───── AVAILABLE DATA
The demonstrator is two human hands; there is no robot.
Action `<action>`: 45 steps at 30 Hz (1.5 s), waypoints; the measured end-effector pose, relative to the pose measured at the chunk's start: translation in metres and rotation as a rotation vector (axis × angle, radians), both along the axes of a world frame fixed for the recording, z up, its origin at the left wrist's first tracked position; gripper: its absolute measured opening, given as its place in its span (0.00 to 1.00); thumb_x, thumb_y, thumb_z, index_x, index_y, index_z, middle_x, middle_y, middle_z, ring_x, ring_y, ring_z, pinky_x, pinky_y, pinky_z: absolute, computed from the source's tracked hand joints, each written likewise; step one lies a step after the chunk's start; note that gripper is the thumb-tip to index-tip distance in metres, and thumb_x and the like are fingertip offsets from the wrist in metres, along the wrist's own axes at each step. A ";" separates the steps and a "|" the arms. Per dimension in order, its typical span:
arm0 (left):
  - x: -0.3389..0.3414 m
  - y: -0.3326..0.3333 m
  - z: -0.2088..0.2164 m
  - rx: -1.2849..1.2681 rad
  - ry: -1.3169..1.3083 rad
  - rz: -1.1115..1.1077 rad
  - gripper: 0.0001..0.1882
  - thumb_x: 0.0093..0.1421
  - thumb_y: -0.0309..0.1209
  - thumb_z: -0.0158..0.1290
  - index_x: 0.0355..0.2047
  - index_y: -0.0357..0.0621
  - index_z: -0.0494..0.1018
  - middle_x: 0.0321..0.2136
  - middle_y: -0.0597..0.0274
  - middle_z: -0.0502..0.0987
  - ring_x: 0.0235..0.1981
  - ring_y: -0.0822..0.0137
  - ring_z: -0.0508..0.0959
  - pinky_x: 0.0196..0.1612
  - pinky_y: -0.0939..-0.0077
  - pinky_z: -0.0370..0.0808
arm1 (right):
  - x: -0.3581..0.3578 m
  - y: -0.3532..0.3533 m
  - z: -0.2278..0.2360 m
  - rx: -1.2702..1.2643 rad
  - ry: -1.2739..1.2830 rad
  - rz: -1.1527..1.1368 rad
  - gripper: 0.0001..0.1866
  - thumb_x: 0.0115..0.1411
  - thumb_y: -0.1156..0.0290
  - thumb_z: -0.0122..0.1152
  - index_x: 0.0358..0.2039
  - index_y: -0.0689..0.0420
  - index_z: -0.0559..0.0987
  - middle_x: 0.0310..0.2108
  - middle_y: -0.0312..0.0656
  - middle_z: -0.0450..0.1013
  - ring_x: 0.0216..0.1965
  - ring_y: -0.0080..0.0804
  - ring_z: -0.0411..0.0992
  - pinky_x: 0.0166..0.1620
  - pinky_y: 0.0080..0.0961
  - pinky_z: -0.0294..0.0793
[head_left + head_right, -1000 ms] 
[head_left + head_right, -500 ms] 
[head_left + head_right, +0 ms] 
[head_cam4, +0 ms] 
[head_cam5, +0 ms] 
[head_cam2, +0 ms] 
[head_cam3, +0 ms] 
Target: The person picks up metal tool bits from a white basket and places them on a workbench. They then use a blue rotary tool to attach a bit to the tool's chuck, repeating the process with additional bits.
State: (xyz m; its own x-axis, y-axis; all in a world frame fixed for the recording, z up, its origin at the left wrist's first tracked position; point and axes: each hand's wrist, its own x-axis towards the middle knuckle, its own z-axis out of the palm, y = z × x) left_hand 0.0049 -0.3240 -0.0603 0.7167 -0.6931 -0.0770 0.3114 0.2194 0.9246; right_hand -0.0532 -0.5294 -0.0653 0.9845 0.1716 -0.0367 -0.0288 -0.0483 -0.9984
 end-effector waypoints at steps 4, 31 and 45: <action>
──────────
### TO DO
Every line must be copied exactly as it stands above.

### ANSWER BELOW
The demonstrator is two human hands; there is no robot.
Action `<action>`: 45 steps at 30 Hz (1.5 s), waypoints; the measured end-effector pose, relative to the pose measured at the chunk's start: translation in metres and rotation as a rotation vector (axis × angle, radians), both along the axes of a world frame fixed for the recording, z up, its origin at the left wrist's first tracked position; gripper: its absolute measured opening, given as its place in its span (0.00 to 1.00); thumb_x, thumb_y, thumb_z, index_x, index_y, index_z, middle_x, middle_y, middle_z, ring_x, ring_y, ring_z, pinky_x, pinky_y, pinky_z: absolute, computed from the source's tracked hand joints, each written likewise; step one lies a step after the chunk's start; note that gripper is the thumb-tip to index-tip distance in metres, and thumb_x and the like are fingertip offsets from the wrist in metres, along the wrist's own axes at each step. A ";" separates the steps and a "|" the arms. Per dimension in order, its typical span:
arm0 (left):
  - x: -0.3389..0.3414 m
  - y: -0.3326..0.3333 m
  - z: -0.2088..0.2164 m
  - rx: -1.2849..1.2681 rad
  - ry: -1.3169..1.3083 rad
  - rz: -1.1115..1.1077 rad
  - gripper: 0.0001..0.1882
  - thumb_x: 0.0093..0.1421
  - thumb_y: -0.0309..0.1209
  - thumb_z: -0.0158..0.1290
  - index_x: 0.0355..0.2047
  - index_y: -0.0357..0.0621
  - index_z: -0.0494..0.1018
  - middle_x: 0.0321..0.2136
  - middle_y: -0.0597..0.0274
  - middle_z: -0.0502..0.0987
  - ring_x: 0.0235..0.1981
  - ring_y: -0.0822..0.0137
  - ring_z: -0.0508..0.0959
  - pinky_x: 0.0196..0.1612
  - pinky_y: -0.0939..-0.0077
  - pinky_z: -0.0370..0.0808
arm1 (right):
  - x: -0.3581..0.3578 m
  - y: -0.3532..0.3533 m
  - z: -0.2278..0.2360 m
  - rx: -1.2702..1.2643 rad
  - ry: -1.2739..1.2830 rad
  - rz: -1.1527..1.1368 rad
  - gripper: 0.0001..0.1866
  - thumb_x: 0.0115..0.1411
  - thumb_y: -0.1156..0.0290
  - thumb_z: -0.0122..0.1152
  - index_x: 0.0358..0.2039
  - index_y: -0.0689..0.0420
  - index_z: -0.0559..0.0987
  - middle_x: 0.0310..0.2108
  - middle_y: -0.0312..0.0656
  - middle_z: -0.0450..0.1013
  - ring_x: 0.0216..0.1965
  - ring_y: -0.0080..0.0804
  - ring_z: -0.0411..0.0992
  - pinky_x: 0.0166..0.1620
  - pinky_y: 0.0080..0.0961
  - pinky_z: -0.0294..0.0793
[head_left + head_right, -1000 ms] 
[head_left + head_right, -500 ms] 
[head_left + head_right, +0 ms] 
[head_cam4, +0 ms] 
[head_cam5, +0 ms] 
[head_cam2, +0 ms] 
[head_cam3, +0 ms] 
Target: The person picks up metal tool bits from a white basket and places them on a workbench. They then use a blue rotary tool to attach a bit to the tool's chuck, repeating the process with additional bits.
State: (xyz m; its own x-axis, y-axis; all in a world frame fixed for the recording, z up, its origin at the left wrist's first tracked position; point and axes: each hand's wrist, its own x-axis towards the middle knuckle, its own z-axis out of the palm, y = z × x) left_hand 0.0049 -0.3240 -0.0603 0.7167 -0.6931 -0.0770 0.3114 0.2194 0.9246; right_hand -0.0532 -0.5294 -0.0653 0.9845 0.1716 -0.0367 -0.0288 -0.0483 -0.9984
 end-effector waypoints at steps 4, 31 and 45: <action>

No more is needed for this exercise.